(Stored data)
::::
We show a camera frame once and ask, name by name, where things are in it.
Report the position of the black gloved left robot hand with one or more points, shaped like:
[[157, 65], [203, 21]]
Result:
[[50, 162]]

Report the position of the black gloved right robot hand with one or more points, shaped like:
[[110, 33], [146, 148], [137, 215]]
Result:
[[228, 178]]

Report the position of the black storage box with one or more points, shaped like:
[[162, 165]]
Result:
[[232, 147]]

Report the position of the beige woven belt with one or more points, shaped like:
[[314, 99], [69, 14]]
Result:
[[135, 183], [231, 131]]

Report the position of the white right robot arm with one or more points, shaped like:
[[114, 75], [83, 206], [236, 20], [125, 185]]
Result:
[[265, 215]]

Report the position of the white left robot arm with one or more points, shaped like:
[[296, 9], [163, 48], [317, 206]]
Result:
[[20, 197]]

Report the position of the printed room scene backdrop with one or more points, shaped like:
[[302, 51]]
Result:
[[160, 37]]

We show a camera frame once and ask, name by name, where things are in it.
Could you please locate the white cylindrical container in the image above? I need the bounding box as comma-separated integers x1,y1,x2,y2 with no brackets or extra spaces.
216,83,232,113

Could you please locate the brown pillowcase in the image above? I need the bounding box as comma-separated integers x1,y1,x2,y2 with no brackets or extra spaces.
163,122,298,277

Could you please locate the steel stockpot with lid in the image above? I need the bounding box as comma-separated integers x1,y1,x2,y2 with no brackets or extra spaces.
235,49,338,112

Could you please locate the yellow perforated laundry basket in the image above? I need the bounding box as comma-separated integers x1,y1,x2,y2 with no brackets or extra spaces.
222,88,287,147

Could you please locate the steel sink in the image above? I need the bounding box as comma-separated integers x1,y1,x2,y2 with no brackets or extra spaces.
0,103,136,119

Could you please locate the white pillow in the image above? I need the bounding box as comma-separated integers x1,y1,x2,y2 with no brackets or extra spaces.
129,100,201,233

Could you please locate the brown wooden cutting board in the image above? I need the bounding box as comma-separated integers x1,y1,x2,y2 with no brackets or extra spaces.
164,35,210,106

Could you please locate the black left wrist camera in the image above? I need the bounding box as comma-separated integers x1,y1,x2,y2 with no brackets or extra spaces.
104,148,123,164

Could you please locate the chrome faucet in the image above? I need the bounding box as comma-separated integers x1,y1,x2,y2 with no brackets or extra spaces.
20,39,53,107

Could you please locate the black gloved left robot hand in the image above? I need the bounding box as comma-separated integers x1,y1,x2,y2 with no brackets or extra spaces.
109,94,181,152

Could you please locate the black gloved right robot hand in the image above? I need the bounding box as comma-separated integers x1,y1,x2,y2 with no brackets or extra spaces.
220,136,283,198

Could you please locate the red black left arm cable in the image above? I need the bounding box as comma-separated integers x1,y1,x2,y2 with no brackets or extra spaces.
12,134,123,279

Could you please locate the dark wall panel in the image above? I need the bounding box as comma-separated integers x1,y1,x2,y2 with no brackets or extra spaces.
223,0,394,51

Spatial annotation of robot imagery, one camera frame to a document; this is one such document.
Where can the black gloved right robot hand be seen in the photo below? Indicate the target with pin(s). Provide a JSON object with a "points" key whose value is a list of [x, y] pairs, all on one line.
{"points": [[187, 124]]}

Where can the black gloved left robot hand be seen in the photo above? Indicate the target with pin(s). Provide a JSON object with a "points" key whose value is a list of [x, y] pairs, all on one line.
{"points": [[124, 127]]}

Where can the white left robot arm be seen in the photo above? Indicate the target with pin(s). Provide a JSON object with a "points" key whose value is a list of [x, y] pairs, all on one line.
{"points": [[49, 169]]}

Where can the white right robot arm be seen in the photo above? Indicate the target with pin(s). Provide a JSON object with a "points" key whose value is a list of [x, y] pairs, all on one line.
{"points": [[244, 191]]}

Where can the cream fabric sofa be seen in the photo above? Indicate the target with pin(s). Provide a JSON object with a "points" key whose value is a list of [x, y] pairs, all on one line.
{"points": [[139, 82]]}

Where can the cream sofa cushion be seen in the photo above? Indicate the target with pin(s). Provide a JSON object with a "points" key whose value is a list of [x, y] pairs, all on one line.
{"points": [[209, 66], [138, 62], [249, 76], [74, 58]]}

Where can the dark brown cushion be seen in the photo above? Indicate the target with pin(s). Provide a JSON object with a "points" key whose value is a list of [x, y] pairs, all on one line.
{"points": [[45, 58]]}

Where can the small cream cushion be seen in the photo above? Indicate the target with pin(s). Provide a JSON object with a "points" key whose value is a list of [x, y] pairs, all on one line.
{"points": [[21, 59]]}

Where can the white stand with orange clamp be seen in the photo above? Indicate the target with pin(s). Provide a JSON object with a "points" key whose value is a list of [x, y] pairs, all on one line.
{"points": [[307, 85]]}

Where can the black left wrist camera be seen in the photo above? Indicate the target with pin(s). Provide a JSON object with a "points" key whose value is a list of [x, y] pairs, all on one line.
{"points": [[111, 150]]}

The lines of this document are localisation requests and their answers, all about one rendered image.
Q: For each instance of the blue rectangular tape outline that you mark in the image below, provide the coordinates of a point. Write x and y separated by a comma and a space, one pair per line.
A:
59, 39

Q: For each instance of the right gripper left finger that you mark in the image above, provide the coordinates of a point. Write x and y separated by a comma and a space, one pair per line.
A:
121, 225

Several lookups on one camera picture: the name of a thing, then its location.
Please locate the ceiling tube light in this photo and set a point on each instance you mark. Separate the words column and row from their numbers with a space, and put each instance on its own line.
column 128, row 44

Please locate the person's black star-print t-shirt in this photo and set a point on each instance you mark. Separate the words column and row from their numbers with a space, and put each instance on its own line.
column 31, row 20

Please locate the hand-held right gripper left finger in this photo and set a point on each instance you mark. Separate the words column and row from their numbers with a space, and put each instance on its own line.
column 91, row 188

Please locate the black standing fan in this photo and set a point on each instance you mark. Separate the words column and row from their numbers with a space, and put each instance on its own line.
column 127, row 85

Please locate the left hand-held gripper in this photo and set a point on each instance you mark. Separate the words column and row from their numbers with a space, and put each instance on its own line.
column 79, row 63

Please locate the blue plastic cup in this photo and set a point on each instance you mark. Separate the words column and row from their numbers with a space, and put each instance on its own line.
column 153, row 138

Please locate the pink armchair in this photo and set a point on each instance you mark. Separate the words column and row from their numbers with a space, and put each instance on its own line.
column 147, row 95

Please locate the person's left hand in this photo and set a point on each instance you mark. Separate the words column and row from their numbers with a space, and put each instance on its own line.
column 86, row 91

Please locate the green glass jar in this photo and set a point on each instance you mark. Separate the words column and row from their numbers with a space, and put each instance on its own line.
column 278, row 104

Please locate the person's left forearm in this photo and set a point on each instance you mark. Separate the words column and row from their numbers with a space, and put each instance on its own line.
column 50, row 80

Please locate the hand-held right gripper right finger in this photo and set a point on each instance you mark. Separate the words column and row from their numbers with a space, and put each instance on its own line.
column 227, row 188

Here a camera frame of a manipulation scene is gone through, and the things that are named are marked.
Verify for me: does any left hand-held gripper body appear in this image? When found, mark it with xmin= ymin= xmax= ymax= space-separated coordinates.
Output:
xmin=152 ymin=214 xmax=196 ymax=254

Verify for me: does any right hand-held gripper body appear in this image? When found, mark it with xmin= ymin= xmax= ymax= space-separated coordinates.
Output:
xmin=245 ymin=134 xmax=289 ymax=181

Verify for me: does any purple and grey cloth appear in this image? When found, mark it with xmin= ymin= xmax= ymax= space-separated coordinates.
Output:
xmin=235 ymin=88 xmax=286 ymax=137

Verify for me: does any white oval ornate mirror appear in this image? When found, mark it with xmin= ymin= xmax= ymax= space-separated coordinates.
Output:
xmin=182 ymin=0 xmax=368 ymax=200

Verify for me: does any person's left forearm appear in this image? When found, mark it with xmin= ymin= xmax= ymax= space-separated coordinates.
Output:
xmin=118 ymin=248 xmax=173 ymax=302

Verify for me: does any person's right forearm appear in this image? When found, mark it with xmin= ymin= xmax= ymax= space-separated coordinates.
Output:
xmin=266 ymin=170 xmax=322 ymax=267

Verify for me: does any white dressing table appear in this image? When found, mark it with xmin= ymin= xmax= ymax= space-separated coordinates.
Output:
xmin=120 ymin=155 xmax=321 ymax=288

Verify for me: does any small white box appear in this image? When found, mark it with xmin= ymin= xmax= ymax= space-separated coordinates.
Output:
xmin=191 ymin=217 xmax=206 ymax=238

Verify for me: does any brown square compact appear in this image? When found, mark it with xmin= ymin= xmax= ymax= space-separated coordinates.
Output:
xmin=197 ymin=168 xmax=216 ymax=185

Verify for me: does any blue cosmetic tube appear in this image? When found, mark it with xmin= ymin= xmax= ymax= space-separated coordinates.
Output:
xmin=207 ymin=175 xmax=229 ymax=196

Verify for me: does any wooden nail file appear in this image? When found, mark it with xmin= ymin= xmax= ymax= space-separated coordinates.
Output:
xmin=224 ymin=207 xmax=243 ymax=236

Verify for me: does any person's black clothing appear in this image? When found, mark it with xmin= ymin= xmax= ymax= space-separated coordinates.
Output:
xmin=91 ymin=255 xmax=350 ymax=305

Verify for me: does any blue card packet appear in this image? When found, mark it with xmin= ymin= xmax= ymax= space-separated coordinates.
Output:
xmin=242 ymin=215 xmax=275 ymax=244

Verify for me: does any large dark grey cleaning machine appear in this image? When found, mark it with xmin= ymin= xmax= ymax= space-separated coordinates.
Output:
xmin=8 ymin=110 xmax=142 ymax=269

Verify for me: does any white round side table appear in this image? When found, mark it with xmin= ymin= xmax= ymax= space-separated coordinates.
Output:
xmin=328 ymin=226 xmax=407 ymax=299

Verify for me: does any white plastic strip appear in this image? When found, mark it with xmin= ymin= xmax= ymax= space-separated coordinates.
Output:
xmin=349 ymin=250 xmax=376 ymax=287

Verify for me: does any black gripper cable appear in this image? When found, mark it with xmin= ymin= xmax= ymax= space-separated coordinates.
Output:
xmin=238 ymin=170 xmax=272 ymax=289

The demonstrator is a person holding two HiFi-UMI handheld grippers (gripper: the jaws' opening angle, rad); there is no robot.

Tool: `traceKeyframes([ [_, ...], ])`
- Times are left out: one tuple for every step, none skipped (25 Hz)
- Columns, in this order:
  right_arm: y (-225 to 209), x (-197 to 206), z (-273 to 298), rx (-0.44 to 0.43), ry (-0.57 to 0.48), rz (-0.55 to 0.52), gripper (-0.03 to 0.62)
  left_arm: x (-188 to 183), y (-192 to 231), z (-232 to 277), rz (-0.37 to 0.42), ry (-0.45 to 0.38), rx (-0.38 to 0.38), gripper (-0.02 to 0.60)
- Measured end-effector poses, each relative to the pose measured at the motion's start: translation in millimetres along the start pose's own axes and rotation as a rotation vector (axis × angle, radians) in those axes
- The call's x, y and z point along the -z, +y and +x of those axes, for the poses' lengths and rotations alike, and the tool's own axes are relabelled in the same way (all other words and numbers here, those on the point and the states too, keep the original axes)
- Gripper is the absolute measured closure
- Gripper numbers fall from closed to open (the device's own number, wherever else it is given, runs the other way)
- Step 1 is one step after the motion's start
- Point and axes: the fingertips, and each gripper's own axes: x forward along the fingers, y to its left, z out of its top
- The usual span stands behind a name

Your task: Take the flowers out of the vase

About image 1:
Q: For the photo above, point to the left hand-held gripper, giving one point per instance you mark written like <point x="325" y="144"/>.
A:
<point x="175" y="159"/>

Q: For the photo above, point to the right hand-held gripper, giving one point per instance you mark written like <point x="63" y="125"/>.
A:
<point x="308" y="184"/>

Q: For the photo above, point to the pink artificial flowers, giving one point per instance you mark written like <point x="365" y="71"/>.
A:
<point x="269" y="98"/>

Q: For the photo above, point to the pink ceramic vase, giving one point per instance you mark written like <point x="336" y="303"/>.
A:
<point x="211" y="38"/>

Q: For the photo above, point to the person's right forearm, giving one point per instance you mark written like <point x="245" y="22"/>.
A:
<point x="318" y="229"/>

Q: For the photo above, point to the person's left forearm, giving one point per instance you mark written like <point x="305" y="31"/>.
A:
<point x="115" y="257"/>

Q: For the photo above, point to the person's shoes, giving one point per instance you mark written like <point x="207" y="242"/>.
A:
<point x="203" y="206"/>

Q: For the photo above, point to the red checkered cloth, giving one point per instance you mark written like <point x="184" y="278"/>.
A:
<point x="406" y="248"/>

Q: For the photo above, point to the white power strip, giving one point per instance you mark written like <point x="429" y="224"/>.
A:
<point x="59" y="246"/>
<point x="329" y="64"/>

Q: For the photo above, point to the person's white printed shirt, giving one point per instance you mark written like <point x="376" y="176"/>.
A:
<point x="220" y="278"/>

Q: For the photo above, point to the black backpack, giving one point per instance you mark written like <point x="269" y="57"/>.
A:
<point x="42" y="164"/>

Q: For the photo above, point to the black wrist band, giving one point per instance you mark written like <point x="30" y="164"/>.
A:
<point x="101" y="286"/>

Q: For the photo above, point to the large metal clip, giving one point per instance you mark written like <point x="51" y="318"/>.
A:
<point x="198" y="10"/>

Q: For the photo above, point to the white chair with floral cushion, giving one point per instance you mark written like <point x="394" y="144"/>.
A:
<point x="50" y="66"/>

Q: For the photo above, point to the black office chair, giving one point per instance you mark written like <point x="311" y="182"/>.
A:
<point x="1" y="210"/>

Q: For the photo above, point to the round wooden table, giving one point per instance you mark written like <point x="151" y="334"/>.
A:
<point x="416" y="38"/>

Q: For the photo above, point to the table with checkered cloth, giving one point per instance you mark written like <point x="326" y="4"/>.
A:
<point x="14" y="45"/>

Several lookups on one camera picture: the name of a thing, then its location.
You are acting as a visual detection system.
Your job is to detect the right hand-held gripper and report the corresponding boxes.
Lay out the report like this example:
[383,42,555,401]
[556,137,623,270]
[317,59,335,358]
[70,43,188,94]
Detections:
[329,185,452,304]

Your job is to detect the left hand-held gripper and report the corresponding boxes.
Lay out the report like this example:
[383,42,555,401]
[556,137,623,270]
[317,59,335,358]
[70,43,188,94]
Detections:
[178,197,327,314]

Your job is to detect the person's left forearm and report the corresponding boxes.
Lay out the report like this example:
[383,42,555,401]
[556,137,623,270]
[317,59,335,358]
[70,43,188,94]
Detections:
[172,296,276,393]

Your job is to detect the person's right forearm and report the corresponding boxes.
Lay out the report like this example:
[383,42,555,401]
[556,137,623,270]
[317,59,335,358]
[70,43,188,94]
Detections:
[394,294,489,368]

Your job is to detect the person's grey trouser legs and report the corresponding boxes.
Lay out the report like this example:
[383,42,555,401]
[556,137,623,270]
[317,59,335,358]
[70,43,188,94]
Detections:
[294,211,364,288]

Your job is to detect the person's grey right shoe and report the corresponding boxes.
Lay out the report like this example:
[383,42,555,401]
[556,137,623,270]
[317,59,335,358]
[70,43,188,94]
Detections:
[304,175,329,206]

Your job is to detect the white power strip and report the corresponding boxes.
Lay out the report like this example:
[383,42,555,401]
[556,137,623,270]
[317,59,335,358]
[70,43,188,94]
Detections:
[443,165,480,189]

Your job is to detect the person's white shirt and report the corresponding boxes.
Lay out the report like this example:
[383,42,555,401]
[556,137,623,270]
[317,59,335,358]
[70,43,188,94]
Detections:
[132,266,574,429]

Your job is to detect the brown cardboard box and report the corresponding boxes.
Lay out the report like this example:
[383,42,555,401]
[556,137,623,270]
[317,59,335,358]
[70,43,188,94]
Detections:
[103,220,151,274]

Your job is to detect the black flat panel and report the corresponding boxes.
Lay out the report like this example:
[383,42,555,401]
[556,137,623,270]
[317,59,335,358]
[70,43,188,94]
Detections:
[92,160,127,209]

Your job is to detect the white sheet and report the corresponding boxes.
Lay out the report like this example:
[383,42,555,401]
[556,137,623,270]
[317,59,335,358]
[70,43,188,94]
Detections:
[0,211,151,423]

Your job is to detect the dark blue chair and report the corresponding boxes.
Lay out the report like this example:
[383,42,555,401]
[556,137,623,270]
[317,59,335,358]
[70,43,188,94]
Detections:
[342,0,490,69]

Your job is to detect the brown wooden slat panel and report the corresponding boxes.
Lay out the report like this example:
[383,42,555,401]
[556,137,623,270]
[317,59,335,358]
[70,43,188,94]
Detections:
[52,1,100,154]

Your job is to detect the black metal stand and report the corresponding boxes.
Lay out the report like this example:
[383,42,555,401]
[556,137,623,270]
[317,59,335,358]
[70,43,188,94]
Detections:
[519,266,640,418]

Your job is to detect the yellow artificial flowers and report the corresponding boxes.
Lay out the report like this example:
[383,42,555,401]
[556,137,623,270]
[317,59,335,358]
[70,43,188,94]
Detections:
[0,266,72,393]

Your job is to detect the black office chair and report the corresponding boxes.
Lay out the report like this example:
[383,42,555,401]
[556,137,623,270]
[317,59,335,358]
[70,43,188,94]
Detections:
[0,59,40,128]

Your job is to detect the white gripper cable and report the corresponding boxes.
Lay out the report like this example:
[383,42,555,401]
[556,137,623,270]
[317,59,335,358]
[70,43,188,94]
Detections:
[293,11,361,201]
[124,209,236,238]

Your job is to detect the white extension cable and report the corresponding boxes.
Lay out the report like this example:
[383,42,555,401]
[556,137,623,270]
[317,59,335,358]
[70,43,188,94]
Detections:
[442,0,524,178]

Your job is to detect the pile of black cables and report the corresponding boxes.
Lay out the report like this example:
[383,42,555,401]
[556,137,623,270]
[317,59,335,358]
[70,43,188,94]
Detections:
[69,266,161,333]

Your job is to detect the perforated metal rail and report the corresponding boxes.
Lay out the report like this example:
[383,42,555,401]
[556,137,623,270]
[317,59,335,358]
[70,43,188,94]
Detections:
::::
Action item: The lines needed are those in the data above that hold the string "office"; copy each of them.

Response below:
Q: For the photo above, point to the black office chair, giving one point per instance you mark written like <point x="311" y="182"/>.
Your job is to detect the black office chair and report the corresponding boxes.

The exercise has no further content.